What stocks were in focus?
- Tesla Inc. TSLA, +2.52% shares rose 2.5%, gaining almost 24% over four straight days of gains, according to Dow Jones Market Data.
- GoDaddy Inc. shares shot up 8.4% Monday, after The Wall Street Journal reported that hedge fund Starboard Value LP has acquired a 6.5% stake in the company.
- Shares of Alibaba Group Holding Ltd. BABA, -1.74% fell 1.7% Monday, after China’s securities regulator released draft rules that would allow the overseas listing structure known as a variable-interest entity (VIE) used by the e-commerce giant to list its shares on the NYSE.

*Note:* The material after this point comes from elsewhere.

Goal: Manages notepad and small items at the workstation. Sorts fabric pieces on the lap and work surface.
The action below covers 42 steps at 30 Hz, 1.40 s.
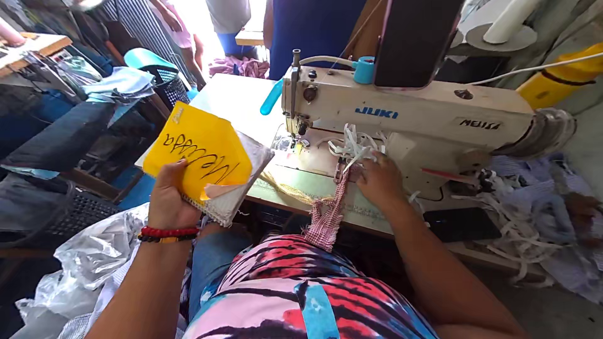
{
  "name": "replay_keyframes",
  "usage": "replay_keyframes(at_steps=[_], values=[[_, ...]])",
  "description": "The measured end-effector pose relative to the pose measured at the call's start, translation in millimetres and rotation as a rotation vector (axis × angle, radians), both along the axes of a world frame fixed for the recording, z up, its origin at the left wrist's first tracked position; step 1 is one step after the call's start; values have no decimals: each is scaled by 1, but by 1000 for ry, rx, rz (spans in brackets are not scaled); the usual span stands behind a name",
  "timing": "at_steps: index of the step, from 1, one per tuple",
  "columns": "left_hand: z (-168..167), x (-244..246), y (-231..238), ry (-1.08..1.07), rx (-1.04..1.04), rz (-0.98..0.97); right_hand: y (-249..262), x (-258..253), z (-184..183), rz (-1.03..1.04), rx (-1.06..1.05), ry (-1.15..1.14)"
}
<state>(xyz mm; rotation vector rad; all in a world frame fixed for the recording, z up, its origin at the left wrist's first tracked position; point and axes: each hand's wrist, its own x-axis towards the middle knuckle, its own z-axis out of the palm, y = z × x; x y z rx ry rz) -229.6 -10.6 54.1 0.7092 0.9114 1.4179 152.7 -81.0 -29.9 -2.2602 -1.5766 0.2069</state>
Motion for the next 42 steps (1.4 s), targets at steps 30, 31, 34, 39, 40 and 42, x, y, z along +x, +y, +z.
replay_keyframes(at_steps=[30, 31, 34, 39, 40, 42], values=[[-64, -58, -21, -61, -395, 62, 81, -192, 29, 682, -74, 635], [-63, -52, -19, -71, -399, 27, 74, -190, 28, 634, -169, 813], [-63, -24, -4, -52, -360, -128, 60, -185, 22, 480, -333, 1248], [-90, 15, 41, 637, -105, -168, 76, -160, 1, 302, -52, 1163], [-93, 19, 41, 875, 15, -198, 82, -153, -7, 290, -31, 1093], [-89, 29, 22, 1305, 248, -342, 85, -145, -19, 246, -10, 1000]])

- BridgeBio Pharma BBIO, -71.98% shares sank 72% after the pharmaceutical company said a Phase 3 trial for a key drug failed to meet key endpoints.
- Shares of Microbot Medical Inc. MBOT rocketed 65.1% higher on heavy volume Monday, after the preclinical medical device company announced an agreement with Stryker Corp. SYK to develop the first dedicated robotic procedural kits for use in certain neurovascular procedures. Shares of Stryker rose 0.8%.
- News Corp NWS announced Monday an agreement to buy the Base Chemicals business from S&P Global Inc. SPGI and IHS Markit Ltd. INFO for $295 million in cash. News Corp Class A and B shares rose 1.5%.
How did other assets trade?
- The yield on the 10-year Treasury note TMUBMUSD10Y, 1.479% slipped 1.2 basis points 1.480%. Yields and debt prices move opposite each other.
- The ICE U.S. Dollar Index DXY, +0.05%, a measure of the currency against a basket of six major rivals, was 0.1% higher.
- Oil futures rose, with the U.S. benchmark CL00, +0.42% adding 2.4% to settle at $75.57 a barrel, while gold futures GC00, +0.21% gained 0.2% to settle at $1,808.80 an ounce.
- Bitcoin BTCUSD, 0.06% gained 0.4% to $51,280.
- The Stoxx Europe 600 index SXXP, +0.62% closed up 0.6%, while London markets were closed in observance of Boxing Day.
- The Shanghai Composite SHCOMP, -0.06% was flat, while the Hang Seng Index HSI, +0.13% was closed and Japan’s Nikkei 225 NIK, -0.37% fell 0.3%.
—Barbara Kollmeyer contributed reporting to this article.